= Maielli =

Ancient Ligurian people of north-western Italy

The Maielli (or Magelli) were an ancient Ligurian people of north-western Italy. They are known only from the list of Ligurian peoples given by Pliny the Elder, and have been placed in the basin of the Scrivia river.

== Name ==
The Maielli are named only by Pliny the Elder, in his list of the most renowned Ligurian peoples on the Italian side of the Alps, where they stand between the Binbelli and the Caburriates.
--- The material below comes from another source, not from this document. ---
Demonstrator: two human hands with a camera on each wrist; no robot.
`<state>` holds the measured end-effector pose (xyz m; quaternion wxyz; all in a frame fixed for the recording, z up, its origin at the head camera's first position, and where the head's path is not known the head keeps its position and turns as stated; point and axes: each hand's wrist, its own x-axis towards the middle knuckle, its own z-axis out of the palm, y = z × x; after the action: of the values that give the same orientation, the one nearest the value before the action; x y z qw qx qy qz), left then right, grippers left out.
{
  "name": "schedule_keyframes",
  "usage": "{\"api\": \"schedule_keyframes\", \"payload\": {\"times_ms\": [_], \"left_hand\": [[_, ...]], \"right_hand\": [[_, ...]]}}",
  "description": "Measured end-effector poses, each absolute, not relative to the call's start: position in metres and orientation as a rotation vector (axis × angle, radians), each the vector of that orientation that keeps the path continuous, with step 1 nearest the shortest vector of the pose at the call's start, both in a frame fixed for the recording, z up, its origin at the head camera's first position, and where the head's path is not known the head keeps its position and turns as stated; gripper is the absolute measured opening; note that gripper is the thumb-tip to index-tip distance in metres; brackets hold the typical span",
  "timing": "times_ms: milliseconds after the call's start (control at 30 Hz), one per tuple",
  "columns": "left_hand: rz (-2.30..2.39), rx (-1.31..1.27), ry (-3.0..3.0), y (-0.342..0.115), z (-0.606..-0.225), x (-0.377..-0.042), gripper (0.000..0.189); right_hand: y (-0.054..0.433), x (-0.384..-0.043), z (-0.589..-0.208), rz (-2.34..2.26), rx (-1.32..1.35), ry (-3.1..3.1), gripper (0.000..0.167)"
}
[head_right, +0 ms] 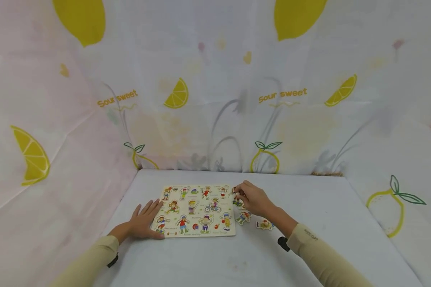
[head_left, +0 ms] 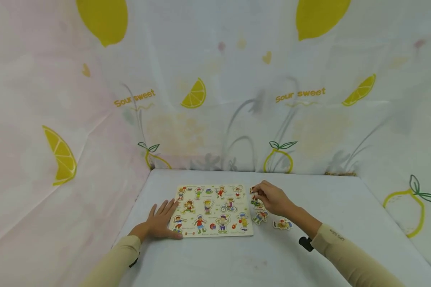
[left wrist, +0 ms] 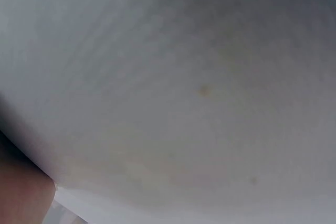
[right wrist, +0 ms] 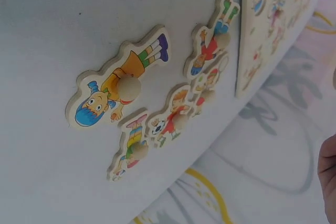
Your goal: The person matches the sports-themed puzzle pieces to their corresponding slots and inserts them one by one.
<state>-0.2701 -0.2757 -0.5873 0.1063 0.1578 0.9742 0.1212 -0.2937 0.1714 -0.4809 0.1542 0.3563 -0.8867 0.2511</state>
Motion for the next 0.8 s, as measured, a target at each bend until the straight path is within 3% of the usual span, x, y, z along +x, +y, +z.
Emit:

The ethnonym carries the Ligurian suffix -ello-, while its base is otherwise isolated. Alfred Holder preferred the variant reading Magelli, found in some manuscripts, tracing it to the Gaulish base *mago- 'plain, field' (as in the Gallo-Ligurian Bodincomagus) and rendering the name as 'plainsmen'. Gian Domenico Serra retained Maielli on the authority of most critical editions. Giulia Petracco Sicardi observes that the -i- could nonetheless be a phonetic development of an earlier -gi-, paralleled in Celtic and Latin (Maidunus for Magdunus), in which case Holder's derivation would still hold.

== Geography ==
Because Pliny's list runs from west to east, Serra placed the Maielli to the east of the Statielli, who were settled on the Bormida river, and of the Binbelli, on the Orba, and so probably in the basin of the Scrivia.